Vladimir Mukhin, identità quasi sconosciuta da Mosca a Milano
Vladimir Mukhin è riuscito a colpire Paolo Marchi, anzi, a prenderlo per la gola. Vladimir chi?.. Lui è uno chef russo, di Sochi (vi ricordate delle Olimpiadi invernali?). Chef di quinta generazione, come tiene a precisare con orgoglio. Sochi, come sapete, si trova nel sud della Russia, sul mar Nero, anche se il ristorante dove lavora attualmente Mukhin, “White Rabbit”, è a Mosca, al 16° piano di un palazzo al centro della città.
L’apparenza inganna. Non è un musone, come potrete forse pensare, ma è un personaggio gioioso, che parla molto, con gusto, con passione, esprimendo tutto l’amore per il cibo, per la sua professione e per il suo popolo.
Forse va un po’ controcorrente Mukhin quando afferma che “:…al ristorante non è l’estetica l’ingrediente più importante, ma l’anima russa, i sapori amati, gli ingredienti che non possono mancare: pane di segale, vodka, cetrioli in salamoia, aglio”. Ingredienti semplici, insomma, ma che sono alla base sia delle feste sia dell’alimentazione di tutti i giorni.
Partiamo con un antipasto: meringa a base di miele, con la gelatina di madeira, non portoghese, ma russa, “fatta con le uve del sud del Paese, con l’aggiunta di alcol di grano, per questo viene più saporita e gradevole”. Sopra sbriciola un po’ di terrina di foie gras, cotto nel pech’, un tipico forno russo, in un coccio, a bassa temperatura.
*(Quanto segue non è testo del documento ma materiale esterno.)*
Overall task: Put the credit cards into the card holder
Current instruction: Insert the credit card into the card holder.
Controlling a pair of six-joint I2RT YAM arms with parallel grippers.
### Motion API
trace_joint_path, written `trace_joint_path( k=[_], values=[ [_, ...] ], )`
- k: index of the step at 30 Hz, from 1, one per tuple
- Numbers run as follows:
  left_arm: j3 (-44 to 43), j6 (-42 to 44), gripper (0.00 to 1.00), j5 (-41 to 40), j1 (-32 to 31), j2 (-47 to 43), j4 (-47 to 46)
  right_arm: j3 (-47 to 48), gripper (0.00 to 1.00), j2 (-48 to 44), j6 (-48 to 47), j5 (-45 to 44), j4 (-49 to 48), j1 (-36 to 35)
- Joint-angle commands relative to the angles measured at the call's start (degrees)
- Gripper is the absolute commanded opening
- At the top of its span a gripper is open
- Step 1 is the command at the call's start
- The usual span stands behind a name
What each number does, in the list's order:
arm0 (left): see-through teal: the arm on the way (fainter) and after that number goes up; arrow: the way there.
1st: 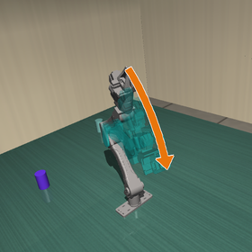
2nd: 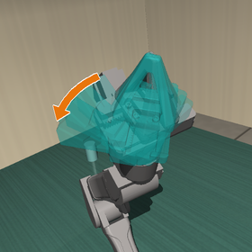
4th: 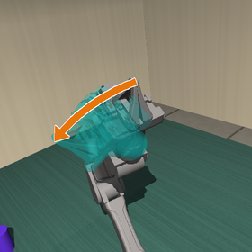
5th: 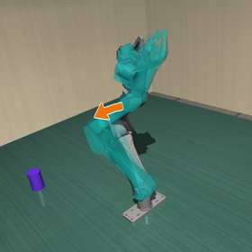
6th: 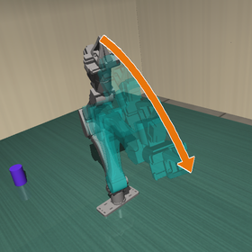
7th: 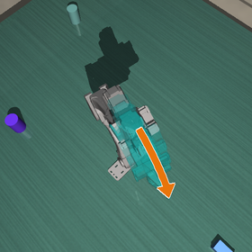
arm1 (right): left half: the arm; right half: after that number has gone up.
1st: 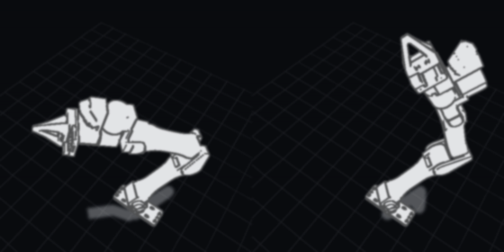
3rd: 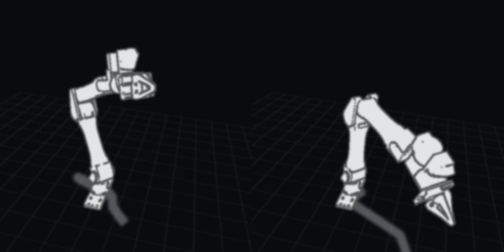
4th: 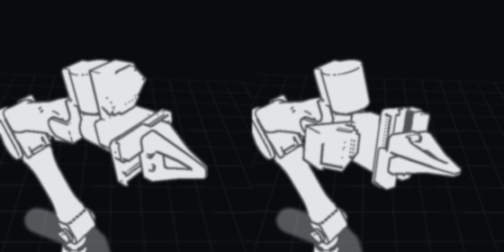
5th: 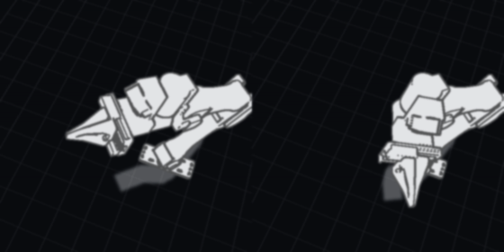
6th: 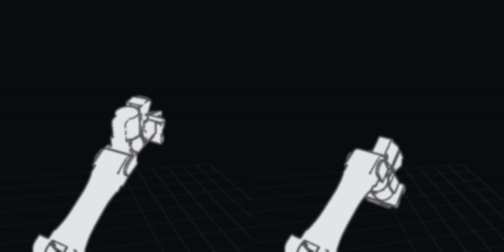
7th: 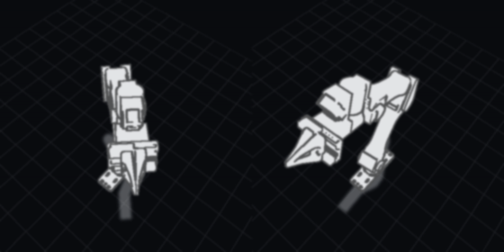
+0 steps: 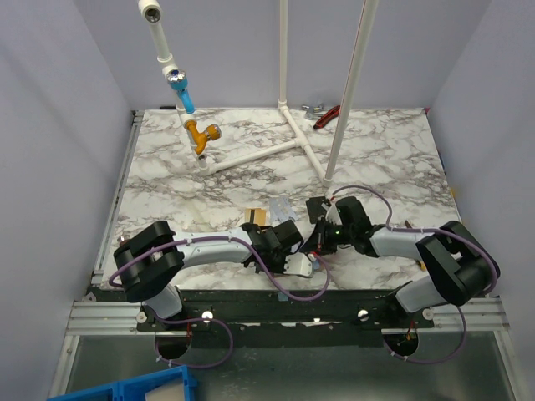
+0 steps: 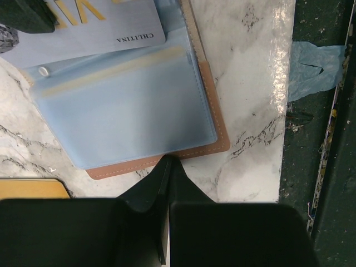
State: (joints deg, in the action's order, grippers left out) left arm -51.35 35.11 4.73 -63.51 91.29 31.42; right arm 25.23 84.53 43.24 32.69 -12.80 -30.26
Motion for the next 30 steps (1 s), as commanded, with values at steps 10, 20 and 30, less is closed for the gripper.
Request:
trace_joint_path(
  k=[10, 20, 30],
  values=[
    [1.17, -0.04, 0.00, -0.16, -0.44, 3.60, -0.39, -2.21, 0.01, 1.03, -0.06, 3.80, -5.58, 0.55],
    [2.26, -0.48, 0.00, -0.44, -0.56, 3.06, -1.37, -3.93, 0.01, 3.03, 2.07, 7.63, -11.51, 0.56],
    [2.89, -0.66, 0.00, -0.66, -0.62, 3.05, -1.64, -1.78, 0.01, 6.51, 1.71, 9.58, -10.71, 0.68]
  ],
)
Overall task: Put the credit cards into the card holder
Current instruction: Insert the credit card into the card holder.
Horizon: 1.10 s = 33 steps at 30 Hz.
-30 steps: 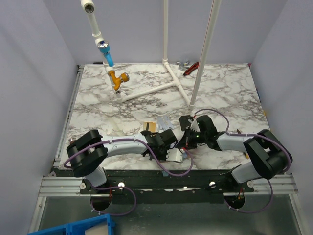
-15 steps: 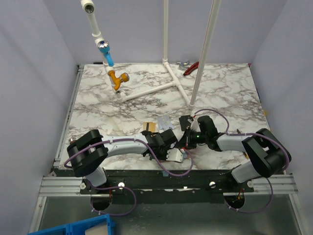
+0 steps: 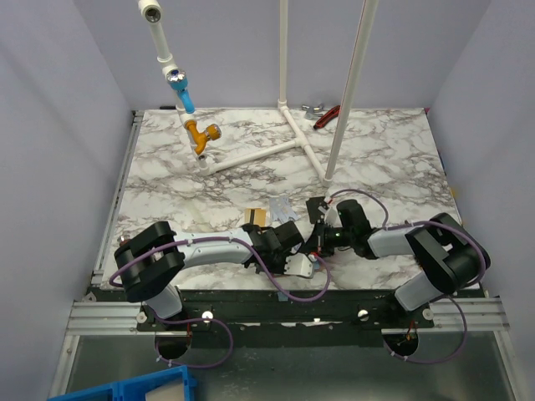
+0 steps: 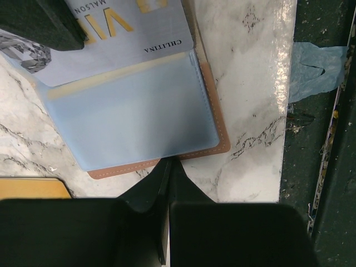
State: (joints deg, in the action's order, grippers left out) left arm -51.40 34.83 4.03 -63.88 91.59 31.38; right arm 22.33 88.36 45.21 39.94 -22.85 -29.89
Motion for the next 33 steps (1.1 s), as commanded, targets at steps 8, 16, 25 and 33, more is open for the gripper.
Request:
trace_joint_path(
  k=[8, 16, 25, 33],
  values=[
    [3.06, -0.20, 0.00, 0.11, -0.26, 2.54, -1.49, 2.03, 0.01, 5.18, -0.61, 2.70, -0.83, 0.31],
    [2.82, 0.06, 0.00, -0.08, -0.28, 2.60, -1.67, 4.15, 0.01, 6.19, -1.94, 0.01, 1.28, 0.27],
    [2.88, -0.11, 0.00, 0.19, -0.27, 2.38, -1.52, 3.53, 0.01, 7.48, -0.94, -1.92, -2.20, 0.18],
    [2.88, -0.45, 0.00, 1.22, -0.27, 2.06, -1.01, -0.48, 0.01, 4.03, -0.67, -6.70, -2.50, -1.41]
  ],
)
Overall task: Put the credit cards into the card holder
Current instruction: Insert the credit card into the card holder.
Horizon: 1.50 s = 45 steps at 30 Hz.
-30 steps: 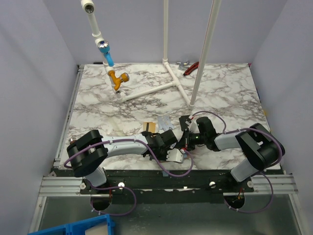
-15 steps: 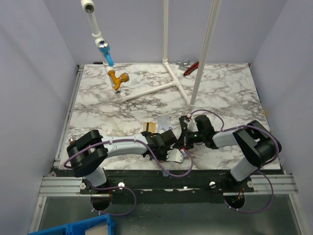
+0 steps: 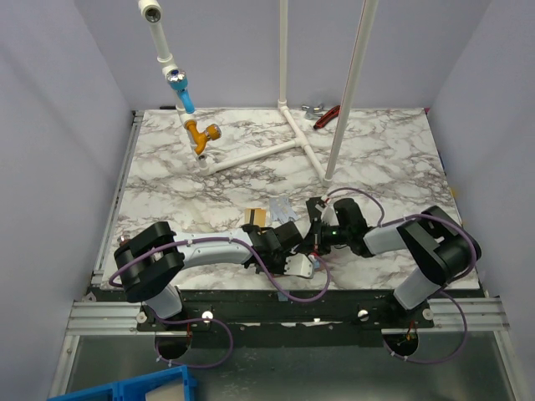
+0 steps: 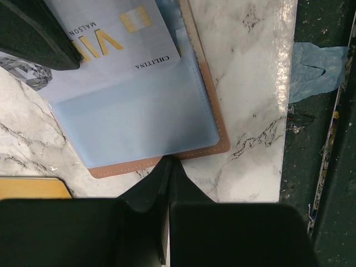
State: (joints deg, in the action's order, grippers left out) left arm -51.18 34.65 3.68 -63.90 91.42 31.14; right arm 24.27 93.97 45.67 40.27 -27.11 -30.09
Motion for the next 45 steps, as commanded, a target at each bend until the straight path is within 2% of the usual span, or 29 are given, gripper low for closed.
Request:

Alla terrina viene aggiunto solo un pizzico di sale e di tartufo nero, che – dite ohhhh – nel sud della Russia si trova in grandi quantità.
Il piatto successivo prende spunto da una leggenda russa: “Se una giovane donna mangia un caco al giorno, rimane sempre bella”. Mito affascinante, verrebbe voglia di seguirlo (non lo conoscevo nemmeno io che come vedete dal mio cognome sono proprio di quelle parti). Ma come fare evitando cachi che allappano o si spappolano tra le mani? La soluzione è un tipo di cachi russo: cachi ambra, sodi ma dolci, mai fastidiosi, grazie al microclima della città di Sochi. Vladimir ha pensato di servire questo frutto con la carne essiccata del tipo bresaola (basturma), ed è stata la mossa vincente. Paolo Marchi è stato conquistato da questo abbinamento frutta/carne, definendolo sconosciuto in Italia (posso dire la mia? Faccio l’insalata di cachi vaniglia e carne lessata da una vita, ma nessuno per questo mi ha invitata a Identità!). Il profumo principale di basturma è il fieno fresco, e poi pepe e paprica, aromi forti ma essenziali. Il filetto così condito viene essiccato appeso sugli alberi, perché, spiega Vladimir, “a 2000 m di altitudine, dove abbiamo il ristorante di famiglia, non ci sono le mosche, e allora la carne può rimanere all’aria aperta”.
Alla fine nasce il piatto: il formaggio di pecora fresco, una sorta di ricotta, servito con i cubetti di cachi ambra, le fettine di basturma, una manciata di rucola e un condimento a base di olio di girasoli, senape e aceto balsamico italiano ristretto. Sapori veri, sapori del sud.
Il terzo piatto è a base di cozze del mar Nero che, spiega Muchin, sono più salate e più saporite di quelle mediterranee. Nel mar Nero si producevano annualmente 13 milioni di ostriche che si esportavano in Francia (e figuriamoci se i francesi l’avrebbero mai raccontato!), ma poi nelle acque del mar Nero sono finiti gli sconcigli di Vladivostok, letali per le ostriche. Morale della favola, adesso si ricomincia a rimettere in piedi gli allevamenti.
Le cozze vengono aperte in una padella con un po’ di sidro ed alchechengi e servite con il brodo stesso, amalgamato con un pezzettino di burro, la gelatina di sidro, un poco di spuma di cipolle rosse di Yalta (dolcissime e succose come quelle di Tropea) e una presa di sale nero di Kostroma, un sale molto particolare che, mescolato alla farina, si cuoce nella pech’ per 30 giorni.
Vladimir ha voluto far conoscere al pubblico le bacche dell’olivello spinoso (sono piccole, arancioni, crescono direttamente sui rami e hanno un sacco di proprietà curative). Un piccolo bonbon dal sapore esplosivo e dal profumo intenso.
Vorrei organizzare una bella spedizione al White Rabbit a Mosca e mi propongo come guida. Che fate, mi seguite per scoprire la cucina di Vladimir Muchin?